If not outright comments like my one friend made about the pictures, I'd often pick up on a sense of jealousy. Like they were "stuck" and I had my "freedom." And also the attitude of "well I did it, you should have done it too." Nevermind the way they were "doing it" (at least the people I knew - this is in no way a slam against all single mothers) was, in my mind, everything I DIDN'T want for my son. It just wasn't my choice, and while I didn't find their choices appropriate for me or my son, I would never have voiced that to them. This is the problem I have. Everyone seems to think they can offer up their opinion when it comes to adoption. And it's almost always negative, but when it's not, it's the hero thing.
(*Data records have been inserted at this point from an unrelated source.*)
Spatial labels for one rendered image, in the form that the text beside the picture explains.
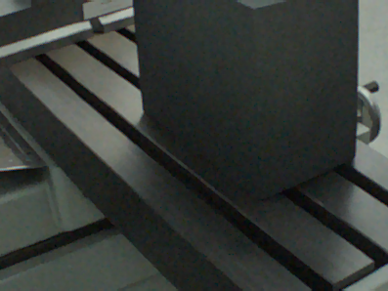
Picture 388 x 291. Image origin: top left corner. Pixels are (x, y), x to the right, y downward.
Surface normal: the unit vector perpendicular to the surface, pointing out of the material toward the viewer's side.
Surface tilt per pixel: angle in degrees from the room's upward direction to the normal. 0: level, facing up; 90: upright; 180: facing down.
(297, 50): 90
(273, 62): 90
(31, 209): 90
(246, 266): 0
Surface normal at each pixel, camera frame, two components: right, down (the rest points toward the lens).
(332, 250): -0.06, -0.86
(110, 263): 0.55, 0.40
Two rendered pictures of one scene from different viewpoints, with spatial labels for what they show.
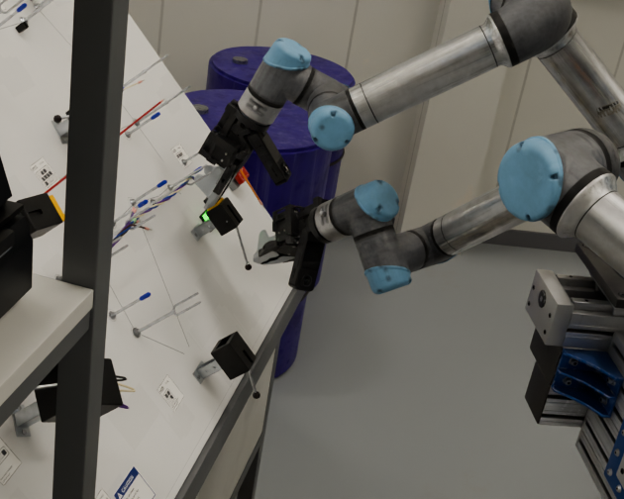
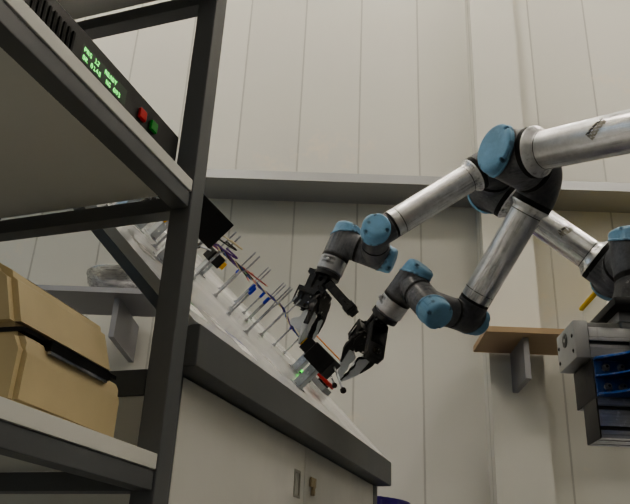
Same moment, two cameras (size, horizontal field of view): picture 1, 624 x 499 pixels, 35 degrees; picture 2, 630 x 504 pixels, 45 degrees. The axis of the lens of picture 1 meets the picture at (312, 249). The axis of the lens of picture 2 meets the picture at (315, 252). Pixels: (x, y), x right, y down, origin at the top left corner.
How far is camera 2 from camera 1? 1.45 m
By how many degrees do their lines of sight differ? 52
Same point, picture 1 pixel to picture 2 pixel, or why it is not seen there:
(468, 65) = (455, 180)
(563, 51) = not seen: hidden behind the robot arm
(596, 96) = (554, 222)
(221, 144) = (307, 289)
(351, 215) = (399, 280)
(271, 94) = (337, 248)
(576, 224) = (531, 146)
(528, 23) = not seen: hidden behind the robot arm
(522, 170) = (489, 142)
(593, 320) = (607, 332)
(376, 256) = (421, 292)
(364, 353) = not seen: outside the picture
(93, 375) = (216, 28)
I do have to be fair and say that the single mothers I know (mostly people I work or have worked with) are great mums, including this friend. I doubt that this lady was "jealous" of my bmother but she obviously felt that my bmother relinquished me "because she wasn't prepared to put in the effort that my friend did" and not realising the many factors that made adoption the "only available option" my birthmother probably felt she had at the time (of course, I can only assume how my bmother felt at the time based on circumstantial evidence and how other bmothers felt at the time - this disclaimer is for anyone who thinks I am being presumptuous stating something that isn't a known fact).
Actually the ones I find most judgemental are my friends who married semi young (early to mid 20's) who started their families in their late 20's. I think part of it is that they've been moms now for 10-ish years and they just can't fathom how their lives would be had they placed their child, and part of it is that they see themselves as settling down and having kids young, so why didn't I choose to settle down and raise my DD, with or without her birthfather. I also think they didn't really "live" (ie: travel, date around etc) so they have a narrowminded view of the world in general.